Characterization of genomic features associated with human ESC-specific NANOG- and CTCF-binding sites. Location of full-length L1 TE sequences containing human ESC-specific NANOG-binding sites is enriched within LADs (A). In the hESC genome, there are 184 human-specific NANOG-binding sites that are embedded within 167 full-length and 17 truncated L1HS and L1PA2 sequences, 110 of which are located within LADs (A, top panel). In total, 104 of 110 (95%) of the L1HS and L1PA2 sequences containing human-specific NANOG-binding sites and located within LADs are preserved as full-length (5,962–6,189 bp) L1 retrotransposons (A, top panel), indicating that the conservation of the full-length L1 TE containing human-specific NANOG-binding sites is significantly higher within LADs. In contrast, the majority of LTR5_HS-embedded human-specific NANOG-binding sites is found outside of LADs, whereas LTR7-embedded human-specific NANOG-binding sites are equally distributed within and outside of LADs (A, bottom panel).
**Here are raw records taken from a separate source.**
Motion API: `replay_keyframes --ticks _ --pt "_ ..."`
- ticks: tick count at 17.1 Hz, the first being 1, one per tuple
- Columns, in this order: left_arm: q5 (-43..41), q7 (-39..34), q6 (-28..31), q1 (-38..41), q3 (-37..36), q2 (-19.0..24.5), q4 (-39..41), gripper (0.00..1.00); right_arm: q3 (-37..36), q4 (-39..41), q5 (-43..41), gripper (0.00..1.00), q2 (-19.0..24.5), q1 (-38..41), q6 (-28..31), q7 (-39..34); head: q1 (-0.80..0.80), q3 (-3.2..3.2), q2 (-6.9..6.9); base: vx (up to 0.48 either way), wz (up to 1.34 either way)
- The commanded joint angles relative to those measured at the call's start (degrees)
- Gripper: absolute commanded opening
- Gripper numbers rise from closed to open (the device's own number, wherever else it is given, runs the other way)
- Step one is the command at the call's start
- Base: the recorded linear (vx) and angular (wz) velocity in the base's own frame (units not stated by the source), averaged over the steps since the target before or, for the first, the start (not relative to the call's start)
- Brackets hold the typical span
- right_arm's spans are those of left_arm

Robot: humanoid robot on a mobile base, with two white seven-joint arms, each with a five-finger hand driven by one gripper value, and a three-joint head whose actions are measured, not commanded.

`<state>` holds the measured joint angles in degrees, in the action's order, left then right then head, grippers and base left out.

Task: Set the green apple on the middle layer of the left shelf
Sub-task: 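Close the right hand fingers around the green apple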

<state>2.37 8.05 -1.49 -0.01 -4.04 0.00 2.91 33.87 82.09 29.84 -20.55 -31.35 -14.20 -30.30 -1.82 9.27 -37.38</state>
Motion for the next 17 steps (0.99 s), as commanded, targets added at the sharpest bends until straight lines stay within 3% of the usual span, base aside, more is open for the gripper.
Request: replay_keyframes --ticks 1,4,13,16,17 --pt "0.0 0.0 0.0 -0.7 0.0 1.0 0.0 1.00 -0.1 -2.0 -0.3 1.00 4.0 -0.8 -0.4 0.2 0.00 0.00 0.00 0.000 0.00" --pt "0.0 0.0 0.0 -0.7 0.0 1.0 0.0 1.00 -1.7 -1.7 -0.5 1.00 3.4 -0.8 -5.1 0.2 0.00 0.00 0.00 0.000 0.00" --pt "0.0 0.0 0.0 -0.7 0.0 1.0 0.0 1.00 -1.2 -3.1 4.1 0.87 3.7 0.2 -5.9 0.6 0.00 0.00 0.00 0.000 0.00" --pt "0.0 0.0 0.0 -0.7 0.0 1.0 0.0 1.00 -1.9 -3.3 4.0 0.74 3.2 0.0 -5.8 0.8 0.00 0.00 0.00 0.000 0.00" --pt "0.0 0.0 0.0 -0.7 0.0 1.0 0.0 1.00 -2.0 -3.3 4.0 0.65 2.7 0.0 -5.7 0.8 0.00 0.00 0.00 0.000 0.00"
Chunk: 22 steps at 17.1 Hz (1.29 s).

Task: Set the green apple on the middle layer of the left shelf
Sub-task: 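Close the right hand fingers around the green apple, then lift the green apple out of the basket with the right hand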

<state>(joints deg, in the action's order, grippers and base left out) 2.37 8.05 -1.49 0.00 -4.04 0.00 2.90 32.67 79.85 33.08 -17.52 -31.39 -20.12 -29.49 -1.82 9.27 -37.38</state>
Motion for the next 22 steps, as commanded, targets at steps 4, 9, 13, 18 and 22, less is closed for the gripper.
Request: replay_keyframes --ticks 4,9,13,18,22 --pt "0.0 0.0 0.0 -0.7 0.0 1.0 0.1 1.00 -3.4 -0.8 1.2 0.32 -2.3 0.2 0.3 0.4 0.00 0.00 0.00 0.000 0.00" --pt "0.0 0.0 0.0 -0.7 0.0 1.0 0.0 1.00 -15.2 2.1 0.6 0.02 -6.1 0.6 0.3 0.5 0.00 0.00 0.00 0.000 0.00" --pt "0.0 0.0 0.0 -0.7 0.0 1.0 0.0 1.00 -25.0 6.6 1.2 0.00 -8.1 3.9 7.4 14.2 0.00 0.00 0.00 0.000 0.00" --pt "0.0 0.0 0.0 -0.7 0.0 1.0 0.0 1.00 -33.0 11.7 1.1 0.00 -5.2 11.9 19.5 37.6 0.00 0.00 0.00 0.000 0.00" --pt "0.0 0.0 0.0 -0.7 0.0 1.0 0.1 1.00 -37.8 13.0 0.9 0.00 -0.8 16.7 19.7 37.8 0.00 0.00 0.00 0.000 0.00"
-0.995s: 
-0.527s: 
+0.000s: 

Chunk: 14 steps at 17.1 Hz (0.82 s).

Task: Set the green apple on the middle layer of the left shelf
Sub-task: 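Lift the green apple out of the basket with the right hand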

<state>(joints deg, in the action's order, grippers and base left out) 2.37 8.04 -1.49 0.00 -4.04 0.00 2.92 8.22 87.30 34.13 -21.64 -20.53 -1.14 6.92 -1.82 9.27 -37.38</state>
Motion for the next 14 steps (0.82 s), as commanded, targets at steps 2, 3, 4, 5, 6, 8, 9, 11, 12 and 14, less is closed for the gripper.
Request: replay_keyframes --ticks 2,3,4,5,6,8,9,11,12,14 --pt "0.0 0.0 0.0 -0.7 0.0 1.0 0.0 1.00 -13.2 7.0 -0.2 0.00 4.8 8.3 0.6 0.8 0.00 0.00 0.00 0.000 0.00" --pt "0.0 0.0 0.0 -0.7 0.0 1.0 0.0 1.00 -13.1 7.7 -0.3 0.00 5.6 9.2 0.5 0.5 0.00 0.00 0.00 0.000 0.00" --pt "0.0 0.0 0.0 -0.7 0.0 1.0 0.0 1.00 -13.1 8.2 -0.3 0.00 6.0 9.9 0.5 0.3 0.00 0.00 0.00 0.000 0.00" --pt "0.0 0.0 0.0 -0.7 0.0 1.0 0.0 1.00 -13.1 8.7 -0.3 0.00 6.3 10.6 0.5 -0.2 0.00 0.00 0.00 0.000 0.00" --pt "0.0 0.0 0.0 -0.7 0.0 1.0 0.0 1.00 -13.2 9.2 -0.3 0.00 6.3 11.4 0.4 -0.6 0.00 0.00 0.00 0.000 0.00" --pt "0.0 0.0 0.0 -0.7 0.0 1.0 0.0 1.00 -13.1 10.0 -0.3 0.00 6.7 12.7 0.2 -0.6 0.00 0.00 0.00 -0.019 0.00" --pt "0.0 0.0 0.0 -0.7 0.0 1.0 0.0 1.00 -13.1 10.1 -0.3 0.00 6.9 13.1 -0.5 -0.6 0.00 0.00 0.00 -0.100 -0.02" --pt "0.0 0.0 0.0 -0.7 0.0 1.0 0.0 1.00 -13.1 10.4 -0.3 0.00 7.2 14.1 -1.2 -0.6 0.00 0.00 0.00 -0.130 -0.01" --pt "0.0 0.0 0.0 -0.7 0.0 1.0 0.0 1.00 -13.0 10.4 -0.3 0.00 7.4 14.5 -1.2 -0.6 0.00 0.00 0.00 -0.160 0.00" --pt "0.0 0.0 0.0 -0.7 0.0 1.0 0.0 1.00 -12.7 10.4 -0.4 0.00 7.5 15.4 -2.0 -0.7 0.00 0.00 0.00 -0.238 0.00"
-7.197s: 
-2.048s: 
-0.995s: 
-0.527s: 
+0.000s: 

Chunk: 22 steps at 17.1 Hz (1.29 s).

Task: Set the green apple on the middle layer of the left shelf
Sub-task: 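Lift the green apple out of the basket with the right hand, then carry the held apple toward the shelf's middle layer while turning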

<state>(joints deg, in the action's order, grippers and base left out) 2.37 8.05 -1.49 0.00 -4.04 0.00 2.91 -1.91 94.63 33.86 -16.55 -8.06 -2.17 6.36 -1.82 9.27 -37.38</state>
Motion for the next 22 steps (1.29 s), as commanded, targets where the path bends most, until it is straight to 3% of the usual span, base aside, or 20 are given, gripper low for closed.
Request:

Distinct placement patterns within LADs of 446 human-specific TF-binding sites for five different regulatory proteins (B). Note that a significantly higher fraction than expected by chance of RNAPII-binding sites is located outside of LADs (B) in contrast to other TF-binding sites. LTR7-derived sncRNAs represent the predominant type of sncRNAs generated by transcriptional activity of the human-specific NANOG-binding sites in hESCs and are transcribed from the loci equally distributed within and outside the LADs (C, D).